- **Exercise aim**: Reproduce the records below exactly as shown.

- **Data shown**:
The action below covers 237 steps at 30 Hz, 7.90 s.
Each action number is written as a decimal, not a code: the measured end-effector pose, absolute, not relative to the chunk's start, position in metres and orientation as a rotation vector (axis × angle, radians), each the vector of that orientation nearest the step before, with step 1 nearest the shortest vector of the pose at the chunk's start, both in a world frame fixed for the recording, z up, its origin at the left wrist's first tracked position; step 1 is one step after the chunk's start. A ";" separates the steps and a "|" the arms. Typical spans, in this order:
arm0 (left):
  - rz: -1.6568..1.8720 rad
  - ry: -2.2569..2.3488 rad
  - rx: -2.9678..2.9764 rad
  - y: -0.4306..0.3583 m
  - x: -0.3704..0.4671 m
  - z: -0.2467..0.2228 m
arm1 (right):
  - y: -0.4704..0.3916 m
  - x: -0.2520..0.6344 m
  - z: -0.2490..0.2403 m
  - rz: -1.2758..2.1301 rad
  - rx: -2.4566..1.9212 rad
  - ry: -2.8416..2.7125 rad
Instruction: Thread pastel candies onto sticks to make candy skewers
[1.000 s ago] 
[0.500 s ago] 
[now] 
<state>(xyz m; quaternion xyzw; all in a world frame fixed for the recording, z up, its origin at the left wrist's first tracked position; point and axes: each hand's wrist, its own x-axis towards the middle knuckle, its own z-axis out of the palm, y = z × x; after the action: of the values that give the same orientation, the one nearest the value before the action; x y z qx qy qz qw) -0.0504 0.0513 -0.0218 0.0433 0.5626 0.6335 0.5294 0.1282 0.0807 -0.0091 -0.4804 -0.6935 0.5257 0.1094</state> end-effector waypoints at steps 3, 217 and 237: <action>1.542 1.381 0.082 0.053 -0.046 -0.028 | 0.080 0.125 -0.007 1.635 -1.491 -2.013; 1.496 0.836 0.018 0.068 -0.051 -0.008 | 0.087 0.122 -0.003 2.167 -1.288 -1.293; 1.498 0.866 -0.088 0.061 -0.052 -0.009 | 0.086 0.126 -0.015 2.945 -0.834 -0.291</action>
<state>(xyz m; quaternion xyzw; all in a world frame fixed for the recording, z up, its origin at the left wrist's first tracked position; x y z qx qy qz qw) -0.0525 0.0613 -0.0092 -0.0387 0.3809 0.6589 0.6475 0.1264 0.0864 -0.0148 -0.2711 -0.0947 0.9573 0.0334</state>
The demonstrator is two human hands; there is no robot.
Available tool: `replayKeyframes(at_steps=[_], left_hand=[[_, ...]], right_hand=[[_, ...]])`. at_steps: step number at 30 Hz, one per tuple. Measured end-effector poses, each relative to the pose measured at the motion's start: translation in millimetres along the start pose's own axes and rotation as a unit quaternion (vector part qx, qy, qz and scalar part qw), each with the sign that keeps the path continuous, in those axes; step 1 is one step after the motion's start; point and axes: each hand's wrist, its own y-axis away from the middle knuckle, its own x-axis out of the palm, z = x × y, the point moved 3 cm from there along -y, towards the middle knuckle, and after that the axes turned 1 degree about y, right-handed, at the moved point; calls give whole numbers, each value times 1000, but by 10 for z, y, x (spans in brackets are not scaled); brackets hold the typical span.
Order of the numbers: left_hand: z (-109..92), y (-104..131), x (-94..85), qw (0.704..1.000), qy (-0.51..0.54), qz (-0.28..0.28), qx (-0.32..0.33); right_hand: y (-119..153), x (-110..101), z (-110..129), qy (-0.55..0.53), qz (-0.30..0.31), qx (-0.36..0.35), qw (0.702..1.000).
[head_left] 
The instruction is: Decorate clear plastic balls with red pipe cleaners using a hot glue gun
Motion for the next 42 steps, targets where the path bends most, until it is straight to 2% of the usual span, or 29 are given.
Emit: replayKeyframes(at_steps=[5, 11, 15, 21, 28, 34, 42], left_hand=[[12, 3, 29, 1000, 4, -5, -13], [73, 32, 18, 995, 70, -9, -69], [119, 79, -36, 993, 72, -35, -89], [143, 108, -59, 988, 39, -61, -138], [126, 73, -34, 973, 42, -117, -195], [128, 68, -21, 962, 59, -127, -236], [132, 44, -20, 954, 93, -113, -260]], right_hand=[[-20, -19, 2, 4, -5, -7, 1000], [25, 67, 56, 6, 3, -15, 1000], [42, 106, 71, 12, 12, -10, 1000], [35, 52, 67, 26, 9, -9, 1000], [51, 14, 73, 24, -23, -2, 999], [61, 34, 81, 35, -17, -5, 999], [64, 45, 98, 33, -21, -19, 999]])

- **Output for this exercise**:
The action below covers 237 steps at 30 Hz, 7.90 s.
Each action number is written as a decimal, not a code: the measured end-effector pose, absolute, not relative to the chunk's start, position in metres and orientation as a rotation vector (axis × angle, radians), each the vector of that orientation nearest the step before, with step 1 nearest the shortest vector of the pose at the chunk's start, both in a world frame fixed for the recording, z up, its origin at the left wrist's first tracked position; step 1 is one step after the chunk's start. A ";" separates the steps and a "|" the arms. Typical spans, in this order:
arm0 (left):
  - rz: -1.6568..1.8720 rad
  - ry: -2.2569..2.3488 rad
  - rx: -2.9678..2.9764 rad
  - y: -0.4306..0.3583 m
  - x: -0.3704..0.4671 m
  - z: -0.2467..0.2228 m
arm1 (right):
  - y: -0.4704..0.3916 m
  - x: -0.2520..0.6344 m
  - z: -0.2490..0.2403 m
  - rz: -1.2758..2.1301 rad
  - rx: -2.4566..1.9212 rad
  - ry: -2.8416..2.7125 rad
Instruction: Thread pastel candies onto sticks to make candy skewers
[1.000 s ago] 
[0.500 s ago] 
[now] 
<state>(xyz m; quaternion xyzw; all in a world frame fixed for the recording, z up, its origin at the left wrist's first tracked position; point and axes: each hand's wrist, its own x-axis towards the middle knuckle, its own z-axis out of the palm, y = z × x; after the action: of the values that give the same orientation, the one nearest the value before the action; x y z qx qy qz qw) -0.0504 0.0513 -0.0218 0.0433 0.5626 0.6335 0.5294 0.1282 0.0807 -0.0091 -0.4804 -0.6935 0.5257 0.1094</state> end-effector waypoints at steps 3, 217 and 237: <action>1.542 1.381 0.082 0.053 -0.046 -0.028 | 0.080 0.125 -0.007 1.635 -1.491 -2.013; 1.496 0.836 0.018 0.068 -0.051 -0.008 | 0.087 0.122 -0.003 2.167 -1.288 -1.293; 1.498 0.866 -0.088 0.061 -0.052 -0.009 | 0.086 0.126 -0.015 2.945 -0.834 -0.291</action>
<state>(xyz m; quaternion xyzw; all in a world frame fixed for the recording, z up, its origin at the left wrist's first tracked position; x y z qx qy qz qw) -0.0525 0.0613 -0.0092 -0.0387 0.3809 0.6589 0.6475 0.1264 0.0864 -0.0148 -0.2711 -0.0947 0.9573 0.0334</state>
The demonstrator is two human hands; there is no robot.
Available tool: `replayKeyframes(at_steps=[_], left_hand=[[_, ...]], right_hand=[[_, ...]])`. at_steps: step number at 30 Hz, one per tuple. Measured end-effector poses, each relative to the pose measured at the motion's start: translation in millimetres along the start pose's own axes and rotation as a unit quaternion (vector part qx, qy, qz and scalar part qw), each with the sign that keeps the path continuous, in those axes; step 1 is one step after the motion's start; point and axes: each hand's wrist, its own y-axis away from the middle knuckle, its own x-axis out of the palm, z = x × y, the point moved 3 cm from there along -y, towards the middle knuckle, and after that the axes turned 1 degree about y, right-handed, at the moved point; calls give whole numbers, each value times 1000, but by 10 for z, y, x (spans in brackets are not scaled); brackets hold the typical span.
Order of the numbers: left_hand: z (-109..92), y (-104..131), x (-94..85), qw (0.704..1.000), qy (-0.51..0.54), qz (-0.28..0.28), qx (-0.32..0.33); right_hand: y (-119..153), x (-110..101), z (-110..129), qy (-0.55..0.53), qz (-0.30..0.31), qx (-0.36..0.35), qw (0.702..1.000).
[head_left] 
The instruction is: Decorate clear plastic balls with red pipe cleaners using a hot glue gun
Motion for the next 42 steps, targets where the path bends most, until it is straight to 2% of the usual span, or 29 are given.
Emit: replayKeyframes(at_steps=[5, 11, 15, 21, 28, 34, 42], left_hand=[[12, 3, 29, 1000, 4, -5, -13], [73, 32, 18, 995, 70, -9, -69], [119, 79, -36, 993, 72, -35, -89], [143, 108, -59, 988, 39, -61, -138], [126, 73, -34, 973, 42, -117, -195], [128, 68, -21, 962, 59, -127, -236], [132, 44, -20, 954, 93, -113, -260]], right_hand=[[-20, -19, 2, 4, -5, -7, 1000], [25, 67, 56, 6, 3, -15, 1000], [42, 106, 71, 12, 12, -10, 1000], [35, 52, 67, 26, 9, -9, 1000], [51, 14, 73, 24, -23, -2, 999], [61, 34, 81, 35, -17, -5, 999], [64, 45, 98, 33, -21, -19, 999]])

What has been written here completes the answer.